Print this span of the material below exactly: the line with "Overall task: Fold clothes", the line with "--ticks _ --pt", and every line between them, but nothing else.

**Exercise data**
· · · · ·
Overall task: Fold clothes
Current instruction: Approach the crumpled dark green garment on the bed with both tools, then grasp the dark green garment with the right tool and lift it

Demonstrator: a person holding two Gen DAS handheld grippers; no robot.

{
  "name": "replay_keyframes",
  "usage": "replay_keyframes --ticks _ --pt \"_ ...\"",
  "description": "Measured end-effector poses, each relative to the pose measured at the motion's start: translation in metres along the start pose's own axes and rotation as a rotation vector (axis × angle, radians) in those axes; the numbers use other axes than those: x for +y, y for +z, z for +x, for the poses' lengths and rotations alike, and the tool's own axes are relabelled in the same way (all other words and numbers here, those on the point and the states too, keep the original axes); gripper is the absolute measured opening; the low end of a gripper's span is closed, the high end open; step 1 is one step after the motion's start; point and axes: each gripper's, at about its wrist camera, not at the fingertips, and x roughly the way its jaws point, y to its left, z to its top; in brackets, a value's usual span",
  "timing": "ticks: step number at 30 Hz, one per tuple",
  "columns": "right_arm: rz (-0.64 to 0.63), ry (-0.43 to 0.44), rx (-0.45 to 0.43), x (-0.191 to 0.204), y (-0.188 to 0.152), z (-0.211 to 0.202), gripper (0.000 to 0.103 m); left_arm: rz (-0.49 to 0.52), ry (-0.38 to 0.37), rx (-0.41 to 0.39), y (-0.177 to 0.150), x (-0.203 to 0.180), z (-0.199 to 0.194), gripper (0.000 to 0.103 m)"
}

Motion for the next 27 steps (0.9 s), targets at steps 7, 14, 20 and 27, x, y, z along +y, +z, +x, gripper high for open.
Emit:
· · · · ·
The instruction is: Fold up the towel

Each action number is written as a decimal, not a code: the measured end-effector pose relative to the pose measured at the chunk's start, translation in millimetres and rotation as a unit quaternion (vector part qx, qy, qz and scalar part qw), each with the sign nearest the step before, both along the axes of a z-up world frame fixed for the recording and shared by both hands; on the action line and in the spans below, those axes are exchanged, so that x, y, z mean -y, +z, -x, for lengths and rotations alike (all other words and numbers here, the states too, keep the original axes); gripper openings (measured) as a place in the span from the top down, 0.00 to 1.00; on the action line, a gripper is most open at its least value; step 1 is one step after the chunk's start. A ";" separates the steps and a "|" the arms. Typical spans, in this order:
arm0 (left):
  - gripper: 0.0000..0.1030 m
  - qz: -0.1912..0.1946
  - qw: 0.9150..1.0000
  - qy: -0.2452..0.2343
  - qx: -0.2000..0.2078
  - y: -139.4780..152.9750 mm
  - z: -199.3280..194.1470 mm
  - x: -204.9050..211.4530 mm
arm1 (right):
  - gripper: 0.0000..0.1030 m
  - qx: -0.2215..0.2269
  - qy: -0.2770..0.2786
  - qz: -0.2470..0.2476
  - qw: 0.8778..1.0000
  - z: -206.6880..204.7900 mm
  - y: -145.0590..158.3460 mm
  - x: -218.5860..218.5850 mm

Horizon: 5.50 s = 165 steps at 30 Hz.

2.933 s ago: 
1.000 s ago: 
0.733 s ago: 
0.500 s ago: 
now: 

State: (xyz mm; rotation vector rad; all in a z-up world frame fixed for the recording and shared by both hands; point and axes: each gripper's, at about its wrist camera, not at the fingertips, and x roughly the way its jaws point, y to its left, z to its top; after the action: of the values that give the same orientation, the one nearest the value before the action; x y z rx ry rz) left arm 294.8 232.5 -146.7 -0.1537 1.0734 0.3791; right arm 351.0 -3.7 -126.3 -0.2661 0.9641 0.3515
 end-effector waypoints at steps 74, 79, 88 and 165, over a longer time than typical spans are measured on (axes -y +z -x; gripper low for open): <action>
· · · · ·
**Result of this exercise**
Overall task: Fold clothes
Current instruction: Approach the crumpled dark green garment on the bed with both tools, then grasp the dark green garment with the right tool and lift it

Demonstrator: a person holding two Gen DAS handheld grippers; no robot.

{
  "name": "replay_keyframes",
  "usage": "replay_keyframes --ticks _ --pt \"_ ...\"",

There is no more to the answer.